- **Prompt**:
From the listing below, output only the lines starting at the line that has "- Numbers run" and ending at the line that has "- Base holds", exactly as they appear, ends included.

- **Source information**:
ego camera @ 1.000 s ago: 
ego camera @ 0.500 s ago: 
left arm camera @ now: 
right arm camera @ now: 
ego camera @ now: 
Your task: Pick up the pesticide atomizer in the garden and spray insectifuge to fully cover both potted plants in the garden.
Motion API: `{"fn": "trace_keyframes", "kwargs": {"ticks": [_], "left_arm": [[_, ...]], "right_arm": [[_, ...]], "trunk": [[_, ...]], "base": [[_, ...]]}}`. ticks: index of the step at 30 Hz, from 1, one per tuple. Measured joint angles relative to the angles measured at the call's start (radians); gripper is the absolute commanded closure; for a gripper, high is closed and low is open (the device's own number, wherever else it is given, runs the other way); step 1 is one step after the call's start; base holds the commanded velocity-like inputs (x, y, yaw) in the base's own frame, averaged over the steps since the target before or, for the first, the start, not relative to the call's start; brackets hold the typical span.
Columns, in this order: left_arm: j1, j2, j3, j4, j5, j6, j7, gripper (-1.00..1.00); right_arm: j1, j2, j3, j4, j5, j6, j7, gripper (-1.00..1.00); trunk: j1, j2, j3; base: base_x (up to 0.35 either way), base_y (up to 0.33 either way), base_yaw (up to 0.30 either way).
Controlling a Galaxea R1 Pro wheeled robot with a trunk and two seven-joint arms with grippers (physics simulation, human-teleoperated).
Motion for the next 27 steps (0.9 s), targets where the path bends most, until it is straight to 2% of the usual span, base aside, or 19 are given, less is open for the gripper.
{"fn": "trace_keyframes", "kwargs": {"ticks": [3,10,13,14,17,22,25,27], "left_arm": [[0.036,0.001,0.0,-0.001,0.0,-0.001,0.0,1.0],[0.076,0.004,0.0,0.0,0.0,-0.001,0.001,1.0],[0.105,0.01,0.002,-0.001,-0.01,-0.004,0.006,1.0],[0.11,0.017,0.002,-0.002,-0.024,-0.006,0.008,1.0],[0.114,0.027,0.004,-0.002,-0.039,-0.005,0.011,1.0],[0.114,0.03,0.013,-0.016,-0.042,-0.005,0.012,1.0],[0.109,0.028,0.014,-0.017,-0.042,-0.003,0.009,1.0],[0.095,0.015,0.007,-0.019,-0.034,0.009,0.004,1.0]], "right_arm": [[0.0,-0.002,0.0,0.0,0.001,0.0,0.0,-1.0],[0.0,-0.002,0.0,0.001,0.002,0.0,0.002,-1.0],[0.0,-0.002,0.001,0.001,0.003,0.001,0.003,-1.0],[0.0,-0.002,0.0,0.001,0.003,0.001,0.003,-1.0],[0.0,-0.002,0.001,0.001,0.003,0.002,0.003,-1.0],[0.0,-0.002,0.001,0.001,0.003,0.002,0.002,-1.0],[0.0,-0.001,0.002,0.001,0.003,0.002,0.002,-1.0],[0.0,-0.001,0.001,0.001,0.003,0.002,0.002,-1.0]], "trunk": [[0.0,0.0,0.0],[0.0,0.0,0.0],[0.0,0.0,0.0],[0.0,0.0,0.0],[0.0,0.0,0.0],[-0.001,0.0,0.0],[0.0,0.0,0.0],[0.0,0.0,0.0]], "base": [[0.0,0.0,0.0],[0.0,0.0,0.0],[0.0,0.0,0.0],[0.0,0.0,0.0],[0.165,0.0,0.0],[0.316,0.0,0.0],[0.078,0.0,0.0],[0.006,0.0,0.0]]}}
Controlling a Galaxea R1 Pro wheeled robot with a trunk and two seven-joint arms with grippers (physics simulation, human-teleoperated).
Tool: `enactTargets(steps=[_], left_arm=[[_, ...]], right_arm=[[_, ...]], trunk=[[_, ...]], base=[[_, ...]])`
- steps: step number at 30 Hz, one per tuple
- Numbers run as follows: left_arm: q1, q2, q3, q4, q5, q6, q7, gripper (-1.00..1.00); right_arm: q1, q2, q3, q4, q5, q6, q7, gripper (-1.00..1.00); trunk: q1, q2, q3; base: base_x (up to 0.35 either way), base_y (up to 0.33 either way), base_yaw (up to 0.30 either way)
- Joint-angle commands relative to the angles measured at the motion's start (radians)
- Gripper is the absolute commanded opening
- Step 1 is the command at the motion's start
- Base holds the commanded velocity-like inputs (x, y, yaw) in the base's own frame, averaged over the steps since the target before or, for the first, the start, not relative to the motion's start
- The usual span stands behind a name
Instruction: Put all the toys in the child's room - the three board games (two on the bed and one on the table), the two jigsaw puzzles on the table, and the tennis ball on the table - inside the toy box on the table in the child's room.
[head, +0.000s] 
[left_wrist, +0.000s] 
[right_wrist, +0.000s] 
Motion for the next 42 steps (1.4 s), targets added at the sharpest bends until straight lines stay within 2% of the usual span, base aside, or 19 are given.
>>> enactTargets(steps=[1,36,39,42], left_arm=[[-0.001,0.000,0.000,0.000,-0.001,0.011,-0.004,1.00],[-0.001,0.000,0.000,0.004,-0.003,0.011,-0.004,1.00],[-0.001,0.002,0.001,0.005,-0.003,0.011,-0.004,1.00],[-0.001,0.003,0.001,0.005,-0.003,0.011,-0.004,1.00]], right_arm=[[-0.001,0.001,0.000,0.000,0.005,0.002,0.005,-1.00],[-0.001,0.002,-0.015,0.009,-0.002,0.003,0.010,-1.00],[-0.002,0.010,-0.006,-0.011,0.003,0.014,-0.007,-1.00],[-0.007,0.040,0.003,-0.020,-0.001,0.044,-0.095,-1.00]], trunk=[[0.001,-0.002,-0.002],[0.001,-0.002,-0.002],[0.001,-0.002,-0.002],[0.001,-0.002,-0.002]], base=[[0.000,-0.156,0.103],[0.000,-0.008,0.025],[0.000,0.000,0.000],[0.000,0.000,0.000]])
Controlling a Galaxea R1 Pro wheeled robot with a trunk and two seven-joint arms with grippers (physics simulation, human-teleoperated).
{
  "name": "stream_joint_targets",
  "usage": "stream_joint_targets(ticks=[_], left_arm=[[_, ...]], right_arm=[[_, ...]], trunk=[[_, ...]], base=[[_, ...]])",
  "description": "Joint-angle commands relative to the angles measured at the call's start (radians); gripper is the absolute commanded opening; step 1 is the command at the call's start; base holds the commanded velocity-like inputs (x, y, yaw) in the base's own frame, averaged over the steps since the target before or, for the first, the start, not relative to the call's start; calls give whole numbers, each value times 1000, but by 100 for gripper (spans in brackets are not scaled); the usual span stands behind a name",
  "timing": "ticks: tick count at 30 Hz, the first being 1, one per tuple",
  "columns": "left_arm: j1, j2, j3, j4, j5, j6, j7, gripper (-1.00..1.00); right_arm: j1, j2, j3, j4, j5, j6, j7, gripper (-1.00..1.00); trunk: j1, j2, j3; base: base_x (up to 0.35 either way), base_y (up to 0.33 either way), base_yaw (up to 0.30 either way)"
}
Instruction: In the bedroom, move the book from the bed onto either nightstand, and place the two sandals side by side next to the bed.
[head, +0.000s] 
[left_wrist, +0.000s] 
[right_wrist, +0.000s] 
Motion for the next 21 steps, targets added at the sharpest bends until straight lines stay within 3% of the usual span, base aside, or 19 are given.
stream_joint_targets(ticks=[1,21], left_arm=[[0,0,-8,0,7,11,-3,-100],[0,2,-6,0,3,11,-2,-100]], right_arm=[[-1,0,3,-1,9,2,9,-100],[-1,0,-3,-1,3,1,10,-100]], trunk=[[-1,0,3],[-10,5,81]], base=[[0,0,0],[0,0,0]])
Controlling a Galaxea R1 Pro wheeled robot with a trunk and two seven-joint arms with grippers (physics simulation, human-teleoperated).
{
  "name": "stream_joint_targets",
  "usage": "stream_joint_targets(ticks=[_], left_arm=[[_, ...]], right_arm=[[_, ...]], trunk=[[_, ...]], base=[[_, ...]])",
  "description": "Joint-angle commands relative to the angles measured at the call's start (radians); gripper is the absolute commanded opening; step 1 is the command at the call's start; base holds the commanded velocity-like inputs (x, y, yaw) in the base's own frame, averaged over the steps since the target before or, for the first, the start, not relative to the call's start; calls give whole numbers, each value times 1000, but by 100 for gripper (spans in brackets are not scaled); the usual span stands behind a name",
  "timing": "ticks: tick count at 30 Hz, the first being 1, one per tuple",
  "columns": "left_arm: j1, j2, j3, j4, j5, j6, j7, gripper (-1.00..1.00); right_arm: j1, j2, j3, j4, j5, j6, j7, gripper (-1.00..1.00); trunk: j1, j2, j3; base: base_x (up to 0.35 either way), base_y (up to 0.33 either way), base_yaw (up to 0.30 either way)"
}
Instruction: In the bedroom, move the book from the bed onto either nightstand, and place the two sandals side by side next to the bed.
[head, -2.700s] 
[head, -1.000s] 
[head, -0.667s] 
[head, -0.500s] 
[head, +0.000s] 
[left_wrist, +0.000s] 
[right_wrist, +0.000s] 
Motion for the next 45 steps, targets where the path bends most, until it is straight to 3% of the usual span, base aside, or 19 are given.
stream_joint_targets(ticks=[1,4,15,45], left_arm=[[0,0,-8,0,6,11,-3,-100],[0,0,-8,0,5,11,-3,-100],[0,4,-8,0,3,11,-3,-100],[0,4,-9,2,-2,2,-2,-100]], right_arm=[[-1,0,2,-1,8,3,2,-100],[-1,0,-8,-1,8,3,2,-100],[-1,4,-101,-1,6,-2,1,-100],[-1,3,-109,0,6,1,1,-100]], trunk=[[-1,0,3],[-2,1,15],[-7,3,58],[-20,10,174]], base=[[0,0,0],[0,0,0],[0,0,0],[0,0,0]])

- **Solution below**:
- Numbers run as follows: left_arm: q1, q2, q3, q4, q5, q6, q7, gripper (-1.00..1.00); right_arm: q1, q2, q3, q4, q5, q6, q7, gripper (-1.00..1.00); trunk: q1, q2, q3; base: base_x (up to 0.35 either way), base_y (up to 0.33 either way), base_yaw (up to 0.30 either way)
- Joint-angle commands relative to the angles measured at the motion's start (radians)
- Gripper is the absolute commanded opening
- Step 1 is the command at the motion's start
- Base holds the commanded velocity-like inputs (x, y, yaw) in the base's own frame, averaged over the steps since the target before or, for the first, the start, not relative to the motion's start

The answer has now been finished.